WRC : Des manches en Inde, Russie ou encore en Amérique du Nord demandées par les constructeurs

Toyota, Hyundai et Ford M-Sport comptent avoir une voix qui pèse. Les trois constructeurs actuellement engagés en WRC ont confirmé de concert leur volonté de rester présent au plus haut niveau du rallye pour les trois saisons à venir mais, en contrepartie, ils comptent avoir du poids quant à l’évolution du championnat tant sur le plan technologique, avec l’arrivée de moteurs hybrides dès 2022, que sur celui de l’organisation.
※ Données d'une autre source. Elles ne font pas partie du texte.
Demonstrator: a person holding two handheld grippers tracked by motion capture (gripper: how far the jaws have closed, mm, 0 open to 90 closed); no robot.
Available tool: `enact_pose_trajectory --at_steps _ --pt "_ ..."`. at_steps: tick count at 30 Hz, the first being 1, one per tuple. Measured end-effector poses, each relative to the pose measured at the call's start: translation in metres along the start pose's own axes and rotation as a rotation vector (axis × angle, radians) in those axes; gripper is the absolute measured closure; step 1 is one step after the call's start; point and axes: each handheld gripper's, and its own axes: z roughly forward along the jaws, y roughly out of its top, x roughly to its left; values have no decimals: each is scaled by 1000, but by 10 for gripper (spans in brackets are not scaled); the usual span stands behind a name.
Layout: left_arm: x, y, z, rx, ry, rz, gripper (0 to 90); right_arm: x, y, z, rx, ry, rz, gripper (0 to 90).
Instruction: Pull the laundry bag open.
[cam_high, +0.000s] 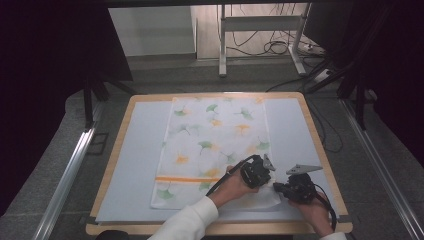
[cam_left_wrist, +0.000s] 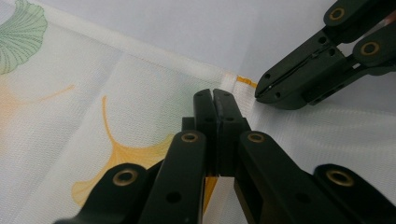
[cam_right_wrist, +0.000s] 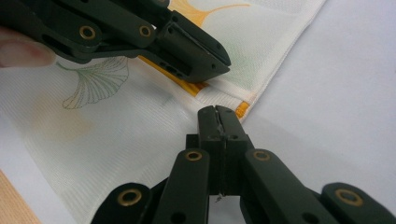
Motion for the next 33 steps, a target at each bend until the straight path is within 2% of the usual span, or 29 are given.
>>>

Alors que des pays comme l’Estonie, la Finlande ou encore la Croatie ont été conviés au calendrier du WRC, les constructeurs ont des demandes très particulières, comme l’a confirmé dans un entretien accordé au magazine britannique Autosport le directeur du rallye à la Fédération Internationale de l’automobile, Yves Matton. « Le WRC se nourrit de la diversité et tire le meilleur parti des conditions locales. Donc, nous continuerons à recevoir des propositions innovantes dans le monde, a confié ce dernier. Notre stratégie consiste toujours à avoir une empreinte mondiale. Cette approche n'est pas seulement l'objectif de la FIA mais aussi celui des constructeurs. Ils demandent à aller en Chine, en Amérique du Nord, en Russie et dans des pays comme l’Inde. »

Le WRC compte vite revenir à la normale


Face à la situation sanitaire actuelle, les organisateurs du WRC ont dû faire preuve de souplesse pour articuler leur calendrier. La preuve en a été l’ajout d’une épreuve autour du circuit de Monza en fin de saison alors qu’une épreuve en Belgique sur les fondations de l’historique rallye d’Ypres était également prévue. Mais, alors que la saison 2020 a été essentiellement centrée sur l’Europe, l’idée d’une expansion internationale sera de nouveau explorée à l’avenir. « Nous ne pouvons pas rester immobiles. Si le sport doit évoluer et se développer, nous devons nous assurer d'attirer de nouveaux publics et de nouveaux investisseurs, ajoute Yves Matton. Il faut un potentiel ainsi que des infrastructures pour organiser une manche du championnat du monde des rallyes mais nous avons toujours été désireux d'explorer de nouveaux marchés et d'étendre la portée de ce sport. Ce ne serait pas un championnat du monde si les rallyes se tenaient exclusivement en Europe, donc les longs voyages sont indispensables. Bien sûr, il faut trouver un juste milieu pour s'assurer que ces épreuves soient les plus rentables possibles. » Toutefois, l’expérience de la saison dernière sera mise à profit pour permettre un plus haut niveau de flexibilité à l’avenir.